From Observations to Ocean Data Systems — developer workflows for OBIS access, validation, and publishing.
A developer-focused working session at the CIOOS Pacific Data Workshop 2026: three short presentations, each paired with hands-on Jupyter notebooks, covering the practical mechanics of moving Darwin Core biodiversity data through the OBIS ecosystem.
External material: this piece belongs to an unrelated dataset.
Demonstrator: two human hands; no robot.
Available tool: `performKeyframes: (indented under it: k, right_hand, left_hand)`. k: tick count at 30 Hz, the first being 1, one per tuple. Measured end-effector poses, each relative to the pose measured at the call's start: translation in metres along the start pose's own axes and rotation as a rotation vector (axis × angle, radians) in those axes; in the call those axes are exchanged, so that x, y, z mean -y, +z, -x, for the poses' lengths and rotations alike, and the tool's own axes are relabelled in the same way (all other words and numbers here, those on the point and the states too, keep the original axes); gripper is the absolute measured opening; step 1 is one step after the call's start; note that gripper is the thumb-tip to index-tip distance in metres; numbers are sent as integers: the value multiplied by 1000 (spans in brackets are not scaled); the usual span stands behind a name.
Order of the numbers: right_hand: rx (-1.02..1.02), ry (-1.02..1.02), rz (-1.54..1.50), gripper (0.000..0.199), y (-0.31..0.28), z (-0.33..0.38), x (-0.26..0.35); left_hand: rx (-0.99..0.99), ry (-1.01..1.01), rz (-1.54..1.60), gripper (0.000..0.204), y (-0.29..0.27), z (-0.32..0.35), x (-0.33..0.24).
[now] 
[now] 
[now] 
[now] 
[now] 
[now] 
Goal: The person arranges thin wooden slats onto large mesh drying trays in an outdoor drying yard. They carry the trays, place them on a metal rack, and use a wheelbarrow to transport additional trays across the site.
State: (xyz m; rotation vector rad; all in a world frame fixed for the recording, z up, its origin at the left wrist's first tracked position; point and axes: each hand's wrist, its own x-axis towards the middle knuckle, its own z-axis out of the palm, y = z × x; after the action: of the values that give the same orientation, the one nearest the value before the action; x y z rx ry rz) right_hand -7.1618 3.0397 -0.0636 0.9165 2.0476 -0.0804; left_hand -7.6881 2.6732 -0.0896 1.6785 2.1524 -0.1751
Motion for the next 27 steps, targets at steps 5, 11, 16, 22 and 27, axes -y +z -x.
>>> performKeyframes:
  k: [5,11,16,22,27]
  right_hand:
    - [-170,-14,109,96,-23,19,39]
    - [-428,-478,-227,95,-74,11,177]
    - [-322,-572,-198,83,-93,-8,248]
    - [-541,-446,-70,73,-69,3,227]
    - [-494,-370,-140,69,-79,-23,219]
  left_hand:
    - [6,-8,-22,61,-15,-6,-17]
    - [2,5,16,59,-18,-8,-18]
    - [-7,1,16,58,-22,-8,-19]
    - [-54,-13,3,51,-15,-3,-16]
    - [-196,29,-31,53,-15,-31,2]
Workshop site: https://cioos-siooc.github.io/CPDW-VI/
| # | Presentation | Tool | Focus |
|---|---|---|---|
| 01 | Transforming OBIS datasets for CIOOS discovery | OBIS2CIOOS |
Pulling OBIS data and reshaping it for CIOOS metadata catalogues |
| 02 | Programmatic publishing to OBIS via the IPT | pyIPT |
Automating dataset publication through the Integrated Publishing Toolkit |
| 03 | Validating Darwin Core datasets before publication | Pyobistools |
QC and Darwin Core validation prior to publishing |
OBIS2CIOOS (01) and Pyobistools (03) are runnable today; the pyIPT notebook (02) is still in progress.
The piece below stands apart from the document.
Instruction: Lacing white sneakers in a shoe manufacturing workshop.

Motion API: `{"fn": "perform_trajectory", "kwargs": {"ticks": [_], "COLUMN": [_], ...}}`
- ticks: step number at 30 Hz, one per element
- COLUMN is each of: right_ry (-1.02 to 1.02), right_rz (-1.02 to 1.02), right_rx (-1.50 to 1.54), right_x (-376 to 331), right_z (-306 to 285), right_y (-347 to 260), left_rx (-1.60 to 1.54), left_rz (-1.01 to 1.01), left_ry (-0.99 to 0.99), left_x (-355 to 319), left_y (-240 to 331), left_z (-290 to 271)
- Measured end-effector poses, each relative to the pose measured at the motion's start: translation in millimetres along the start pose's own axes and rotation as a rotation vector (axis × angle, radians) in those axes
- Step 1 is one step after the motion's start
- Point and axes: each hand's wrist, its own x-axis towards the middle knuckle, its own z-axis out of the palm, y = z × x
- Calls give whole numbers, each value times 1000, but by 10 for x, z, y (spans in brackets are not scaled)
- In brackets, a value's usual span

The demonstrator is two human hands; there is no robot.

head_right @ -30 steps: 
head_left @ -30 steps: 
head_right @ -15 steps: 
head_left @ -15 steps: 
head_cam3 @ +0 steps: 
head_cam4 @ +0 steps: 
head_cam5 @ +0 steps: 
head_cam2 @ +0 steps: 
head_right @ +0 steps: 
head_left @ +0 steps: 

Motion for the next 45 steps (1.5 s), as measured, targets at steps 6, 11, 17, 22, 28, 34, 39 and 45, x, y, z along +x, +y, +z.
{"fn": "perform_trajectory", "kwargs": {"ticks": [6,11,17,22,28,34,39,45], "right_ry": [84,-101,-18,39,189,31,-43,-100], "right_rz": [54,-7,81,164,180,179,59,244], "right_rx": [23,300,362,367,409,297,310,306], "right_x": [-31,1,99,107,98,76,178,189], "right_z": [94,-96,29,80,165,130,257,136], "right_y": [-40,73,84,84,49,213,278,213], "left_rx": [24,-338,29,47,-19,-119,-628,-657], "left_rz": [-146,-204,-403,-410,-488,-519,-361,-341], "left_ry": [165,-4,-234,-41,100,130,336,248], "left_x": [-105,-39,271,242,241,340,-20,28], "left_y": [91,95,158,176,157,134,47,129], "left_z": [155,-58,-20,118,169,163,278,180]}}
Each notebook has a Colab-aware setup cell at the top — run it first and it
will pip install the deps on a fresh Colab runtime (and is a no-op when
run locally).
Note: this repo is currently private. Colab badges only work for users signed in to a GitHub account with access to
cioos-siooc/CPDW-VI.
| Notebook | Open in Colab |
|---|---|
01_obis_rest_api.ipynb — OBIS REST + cursor pagination |
|
02_obis_parquet_duckdb.ipynb — S3 Parquet via DuckDB |
|
03_worms_pyworms.ipynb — WoRMS REST + pyworms |
Slides: docs/presentations/OBIS2CIOOS.pptx
Programmatic dataset publishing to OBIS via the Integrated Publishing Toolkit (IPT) using standard web requests. Notebook coming soon.
| Notebook | Open in Colab |
|---|---|
workshop_validate_biodiversity_data.ipynb — Darwin Core validation with pyobistools |
Six validation functions — check_fields,
check_occurrence_core_and_extension, check_eventids,
check_measurementids, check_scientificname_and_ids, and check_onland
— applied to synthetic Darwin Core datasets with intentional errors. Each
block pairs a task with a collapsible solution.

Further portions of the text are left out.